You can also directly instantiate an OchreEnv object. This may be desirable if you want to subclass OchreEnv or customize the environment's observation space by passing a user-defined OchreObservationSpaceBaseConfig to the observation_space_config keyword argument.

This requires passing in the OCHRE™ building simulator's dwelling_args, which is a dictionary with keys: start_time, time_res, duration, initialization_time, hpxml_file, schedule_input_file, and weather_file.

For example:

from ochre_gym import OchreEnv

env = OchreEnv('basic-v0',
                dwelling_args,
                actions = {
                    'HVAC Cooling': ['Setpoint'],
                    'HVAC Heating': ['Setpoint']
                },
                vectorize_actions = True,
                lookahead = '00:30',
                reward_args = {
                        'dr_type': 'RTP',
                    },
                disable_uncontrollable_loads = False,  
                vectorize_observations= True,
                use_all_ochre_observations= True,
                override_ochre_observations_with_keys = None, 
                observation_space_config = None,  # use default TimeAndEnergyPriceObservationSpaceConfig
                logger = logger)

The basic OCHRE™ Gym RL loop

for step in range(1000):

    # Sample an action from the action space
    action = env.action_space.sample()

    # Step the environment with the sampled action
    obs, rew, terminated, truncated, info = env.step(action)

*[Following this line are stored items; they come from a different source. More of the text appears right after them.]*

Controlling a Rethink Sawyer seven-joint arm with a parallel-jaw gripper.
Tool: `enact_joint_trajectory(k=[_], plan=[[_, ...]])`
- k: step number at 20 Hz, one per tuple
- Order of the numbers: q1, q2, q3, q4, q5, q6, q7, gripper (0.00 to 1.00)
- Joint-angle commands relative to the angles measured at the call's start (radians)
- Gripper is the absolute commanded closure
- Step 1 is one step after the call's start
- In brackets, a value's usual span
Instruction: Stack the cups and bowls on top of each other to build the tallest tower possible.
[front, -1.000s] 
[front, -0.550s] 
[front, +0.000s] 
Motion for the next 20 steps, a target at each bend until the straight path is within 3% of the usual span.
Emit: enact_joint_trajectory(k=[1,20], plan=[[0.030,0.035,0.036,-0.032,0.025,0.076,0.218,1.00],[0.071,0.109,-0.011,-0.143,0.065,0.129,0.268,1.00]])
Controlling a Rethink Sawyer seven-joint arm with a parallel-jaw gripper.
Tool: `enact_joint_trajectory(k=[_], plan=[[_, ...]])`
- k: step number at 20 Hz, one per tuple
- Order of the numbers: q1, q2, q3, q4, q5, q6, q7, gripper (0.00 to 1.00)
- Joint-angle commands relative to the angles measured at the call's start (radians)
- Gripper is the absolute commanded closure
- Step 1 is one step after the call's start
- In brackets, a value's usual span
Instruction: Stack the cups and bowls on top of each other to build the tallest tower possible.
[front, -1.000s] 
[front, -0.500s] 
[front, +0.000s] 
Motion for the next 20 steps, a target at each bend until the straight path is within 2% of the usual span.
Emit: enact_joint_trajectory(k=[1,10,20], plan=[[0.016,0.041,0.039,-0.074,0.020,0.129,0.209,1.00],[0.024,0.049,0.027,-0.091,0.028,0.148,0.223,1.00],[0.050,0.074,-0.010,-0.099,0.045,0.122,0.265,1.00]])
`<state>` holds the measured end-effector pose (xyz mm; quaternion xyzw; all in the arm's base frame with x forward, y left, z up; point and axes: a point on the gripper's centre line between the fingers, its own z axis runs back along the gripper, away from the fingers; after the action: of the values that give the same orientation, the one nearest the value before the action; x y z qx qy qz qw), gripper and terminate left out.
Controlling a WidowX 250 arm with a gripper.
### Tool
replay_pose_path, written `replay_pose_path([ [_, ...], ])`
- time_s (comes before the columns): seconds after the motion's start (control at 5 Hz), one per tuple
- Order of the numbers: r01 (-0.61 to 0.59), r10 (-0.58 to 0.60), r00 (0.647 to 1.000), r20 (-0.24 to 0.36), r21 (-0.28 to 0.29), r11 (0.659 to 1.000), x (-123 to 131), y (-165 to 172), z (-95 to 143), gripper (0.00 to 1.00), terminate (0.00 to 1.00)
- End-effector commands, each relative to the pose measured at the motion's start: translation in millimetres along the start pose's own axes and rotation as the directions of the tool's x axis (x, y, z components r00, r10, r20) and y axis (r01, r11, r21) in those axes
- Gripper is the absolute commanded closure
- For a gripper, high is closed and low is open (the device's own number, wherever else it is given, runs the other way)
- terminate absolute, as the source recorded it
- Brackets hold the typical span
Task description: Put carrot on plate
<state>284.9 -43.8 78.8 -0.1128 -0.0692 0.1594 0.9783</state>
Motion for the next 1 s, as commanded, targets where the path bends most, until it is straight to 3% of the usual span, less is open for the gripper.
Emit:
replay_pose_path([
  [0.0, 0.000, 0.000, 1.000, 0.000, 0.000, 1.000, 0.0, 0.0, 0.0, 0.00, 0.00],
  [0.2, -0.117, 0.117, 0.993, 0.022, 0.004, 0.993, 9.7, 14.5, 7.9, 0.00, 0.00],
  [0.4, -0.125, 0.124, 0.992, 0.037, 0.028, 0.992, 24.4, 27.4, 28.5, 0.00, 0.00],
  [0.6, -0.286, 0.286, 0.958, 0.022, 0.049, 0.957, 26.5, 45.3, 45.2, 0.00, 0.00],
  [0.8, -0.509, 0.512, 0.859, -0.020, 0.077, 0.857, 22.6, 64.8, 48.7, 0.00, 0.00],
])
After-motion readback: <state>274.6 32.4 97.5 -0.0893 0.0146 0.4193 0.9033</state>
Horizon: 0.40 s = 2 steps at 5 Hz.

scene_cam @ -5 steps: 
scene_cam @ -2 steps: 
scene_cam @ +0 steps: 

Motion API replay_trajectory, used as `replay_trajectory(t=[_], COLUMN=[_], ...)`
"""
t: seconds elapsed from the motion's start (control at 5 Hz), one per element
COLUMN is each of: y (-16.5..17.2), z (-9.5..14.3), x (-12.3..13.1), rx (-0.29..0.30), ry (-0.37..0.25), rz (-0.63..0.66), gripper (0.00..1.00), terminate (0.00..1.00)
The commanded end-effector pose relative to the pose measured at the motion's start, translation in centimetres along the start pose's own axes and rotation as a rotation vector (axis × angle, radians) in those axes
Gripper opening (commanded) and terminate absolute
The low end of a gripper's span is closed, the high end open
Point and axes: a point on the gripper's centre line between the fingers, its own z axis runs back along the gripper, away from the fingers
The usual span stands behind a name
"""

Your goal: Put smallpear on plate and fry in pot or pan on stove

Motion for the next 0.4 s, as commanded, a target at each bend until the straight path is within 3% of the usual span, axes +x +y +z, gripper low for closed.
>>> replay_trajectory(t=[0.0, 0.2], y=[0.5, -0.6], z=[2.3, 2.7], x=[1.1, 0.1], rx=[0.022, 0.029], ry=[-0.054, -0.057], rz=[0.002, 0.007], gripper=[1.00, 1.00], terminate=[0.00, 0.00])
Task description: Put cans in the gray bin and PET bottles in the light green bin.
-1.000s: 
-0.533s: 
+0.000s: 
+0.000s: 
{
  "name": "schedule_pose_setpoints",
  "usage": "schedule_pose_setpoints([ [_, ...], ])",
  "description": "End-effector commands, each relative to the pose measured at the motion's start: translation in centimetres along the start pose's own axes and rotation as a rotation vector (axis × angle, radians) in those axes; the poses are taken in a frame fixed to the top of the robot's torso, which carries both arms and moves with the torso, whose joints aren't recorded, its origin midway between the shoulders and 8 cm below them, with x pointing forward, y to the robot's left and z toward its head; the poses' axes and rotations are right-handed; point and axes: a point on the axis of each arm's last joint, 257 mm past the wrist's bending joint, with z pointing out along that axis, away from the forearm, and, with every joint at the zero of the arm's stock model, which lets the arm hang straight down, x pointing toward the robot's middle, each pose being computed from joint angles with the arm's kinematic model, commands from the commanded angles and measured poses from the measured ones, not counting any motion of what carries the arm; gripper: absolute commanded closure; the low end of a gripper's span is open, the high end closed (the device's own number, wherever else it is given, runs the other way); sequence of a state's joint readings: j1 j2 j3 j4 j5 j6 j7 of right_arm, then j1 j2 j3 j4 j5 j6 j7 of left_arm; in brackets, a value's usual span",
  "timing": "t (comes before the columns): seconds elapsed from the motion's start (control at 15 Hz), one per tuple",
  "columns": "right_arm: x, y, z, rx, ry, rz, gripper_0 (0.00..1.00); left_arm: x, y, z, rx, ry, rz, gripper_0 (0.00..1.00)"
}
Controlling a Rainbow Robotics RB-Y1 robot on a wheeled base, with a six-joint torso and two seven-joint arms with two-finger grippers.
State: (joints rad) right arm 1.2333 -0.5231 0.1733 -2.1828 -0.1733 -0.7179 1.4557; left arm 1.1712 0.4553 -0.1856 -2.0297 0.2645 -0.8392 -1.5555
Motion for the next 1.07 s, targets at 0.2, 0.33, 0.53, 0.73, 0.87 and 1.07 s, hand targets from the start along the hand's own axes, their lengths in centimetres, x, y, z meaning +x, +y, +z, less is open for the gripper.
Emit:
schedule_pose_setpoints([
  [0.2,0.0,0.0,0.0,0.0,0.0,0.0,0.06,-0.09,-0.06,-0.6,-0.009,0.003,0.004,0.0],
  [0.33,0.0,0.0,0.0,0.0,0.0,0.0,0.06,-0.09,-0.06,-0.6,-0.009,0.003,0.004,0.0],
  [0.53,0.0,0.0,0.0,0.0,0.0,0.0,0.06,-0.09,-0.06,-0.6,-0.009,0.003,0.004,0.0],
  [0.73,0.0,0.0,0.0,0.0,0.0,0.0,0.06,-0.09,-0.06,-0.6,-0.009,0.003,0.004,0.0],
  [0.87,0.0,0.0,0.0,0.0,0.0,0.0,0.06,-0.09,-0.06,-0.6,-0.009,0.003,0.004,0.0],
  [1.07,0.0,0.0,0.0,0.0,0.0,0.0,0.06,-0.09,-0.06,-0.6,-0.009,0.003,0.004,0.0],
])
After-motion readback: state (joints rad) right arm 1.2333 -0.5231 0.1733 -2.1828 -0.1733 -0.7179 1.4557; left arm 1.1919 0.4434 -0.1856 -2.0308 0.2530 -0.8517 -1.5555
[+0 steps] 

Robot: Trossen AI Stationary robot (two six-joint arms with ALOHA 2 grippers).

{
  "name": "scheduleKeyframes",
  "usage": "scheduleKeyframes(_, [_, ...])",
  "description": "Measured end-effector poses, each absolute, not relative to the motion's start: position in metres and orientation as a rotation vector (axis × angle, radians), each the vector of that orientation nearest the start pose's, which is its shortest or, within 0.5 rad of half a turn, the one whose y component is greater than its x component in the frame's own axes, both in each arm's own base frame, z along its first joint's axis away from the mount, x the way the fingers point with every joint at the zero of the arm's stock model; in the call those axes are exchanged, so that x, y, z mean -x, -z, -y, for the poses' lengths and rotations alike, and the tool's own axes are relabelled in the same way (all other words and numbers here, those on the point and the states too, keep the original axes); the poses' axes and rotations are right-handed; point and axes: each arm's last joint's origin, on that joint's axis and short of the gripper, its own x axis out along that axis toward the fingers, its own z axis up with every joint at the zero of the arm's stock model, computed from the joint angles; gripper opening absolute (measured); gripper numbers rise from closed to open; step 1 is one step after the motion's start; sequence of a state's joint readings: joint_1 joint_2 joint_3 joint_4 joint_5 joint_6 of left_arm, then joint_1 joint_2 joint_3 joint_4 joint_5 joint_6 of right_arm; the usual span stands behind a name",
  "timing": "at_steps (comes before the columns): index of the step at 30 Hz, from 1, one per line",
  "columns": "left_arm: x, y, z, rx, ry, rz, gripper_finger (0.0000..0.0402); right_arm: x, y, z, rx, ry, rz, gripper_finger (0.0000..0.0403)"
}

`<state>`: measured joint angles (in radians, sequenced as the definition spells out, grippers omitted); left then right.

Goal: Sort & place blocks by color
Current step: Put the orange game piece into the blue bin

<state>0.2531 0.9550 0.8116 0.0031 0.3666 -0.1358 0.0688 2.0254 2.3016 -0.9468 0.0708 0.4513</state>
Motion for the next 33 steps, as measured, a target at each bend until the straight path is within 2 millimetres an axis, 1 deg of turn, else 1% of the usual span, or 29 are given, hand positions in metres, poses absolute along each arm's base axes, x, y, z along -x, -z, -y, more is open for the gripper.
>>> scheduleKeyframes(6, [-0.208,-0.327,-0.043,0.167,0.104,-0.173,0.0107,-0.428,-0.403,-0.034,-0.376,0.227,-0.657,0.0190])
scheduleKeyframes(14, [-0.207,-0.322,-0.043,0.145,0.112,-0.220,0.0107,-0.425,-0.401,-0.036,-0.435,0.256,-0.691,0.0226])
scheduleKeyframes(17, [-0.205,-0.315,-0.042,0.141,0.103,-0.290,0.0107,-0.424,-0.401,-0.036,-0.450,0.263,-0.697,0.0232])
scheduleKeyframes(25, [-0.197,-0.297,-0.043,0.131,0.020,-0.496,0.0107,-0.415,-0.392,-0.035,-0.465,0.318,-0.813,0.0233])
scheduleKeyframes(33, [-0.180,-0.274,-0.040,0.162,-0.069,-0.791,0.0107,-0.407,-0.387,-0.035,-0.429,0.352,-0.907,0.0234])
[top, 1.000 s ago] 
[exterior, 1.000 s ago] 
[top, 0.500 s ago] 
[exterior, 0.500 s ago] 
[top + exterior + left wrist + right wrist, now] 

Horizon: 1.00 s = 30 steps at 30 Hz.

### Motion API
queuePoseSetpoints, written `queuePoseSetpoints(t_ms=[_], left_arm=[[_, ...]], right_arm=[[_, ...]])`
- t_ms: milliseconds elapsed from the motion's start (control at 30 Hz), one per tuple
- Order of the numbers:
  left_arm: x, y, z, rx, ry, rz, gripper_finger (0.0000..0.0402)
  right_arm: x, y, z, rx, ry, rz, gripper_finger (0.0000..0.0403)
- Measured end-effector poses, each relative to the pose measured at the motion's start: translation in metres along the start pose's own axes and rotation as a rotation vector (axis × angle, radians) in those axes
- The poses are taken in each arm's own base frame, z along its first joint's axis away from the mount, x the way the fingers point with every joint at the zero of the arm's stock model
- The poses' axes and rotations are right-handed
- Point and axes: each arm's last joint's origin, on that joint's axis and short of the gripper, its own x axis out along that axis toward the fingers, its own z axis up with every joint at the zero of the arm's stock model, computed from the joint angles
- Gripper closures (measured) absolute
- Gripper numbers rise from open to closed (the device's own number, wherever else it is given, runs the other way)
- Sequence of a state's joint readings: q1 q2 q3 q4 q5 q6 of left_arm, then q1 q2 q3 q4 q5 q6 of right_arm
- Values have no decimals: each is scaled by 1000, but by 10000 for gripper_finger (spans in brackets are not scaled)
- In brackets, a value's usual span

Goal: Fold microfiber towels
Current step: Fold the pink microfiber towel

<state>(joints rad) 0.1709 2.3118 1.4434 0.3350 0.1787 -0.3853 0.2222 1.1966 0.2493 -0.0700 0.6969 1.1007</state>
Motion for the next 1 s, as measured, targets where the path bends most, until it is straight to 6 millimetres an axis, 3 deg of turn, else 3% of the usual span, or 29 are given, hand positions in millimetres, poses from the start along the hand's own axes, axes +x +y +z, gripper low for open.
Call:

    # Check if the episode is done       
    if terminated:
        print("Episode finished after {} timesteps".format(step+1))
        break

The rewards are negative with the max reward being 0 (no energy cost and no discomfort penalty).

Logs

Diagnostic info generated by OCHRE™ Gym is optionally logged to the console and/or to a file (adjustable via keyword arguments in ochre_gym.load). The default log file is ~./ochre_gym.log, but this can be changed by setting the log_output_filepath keyword argument to the full path to the log file when loading the environment.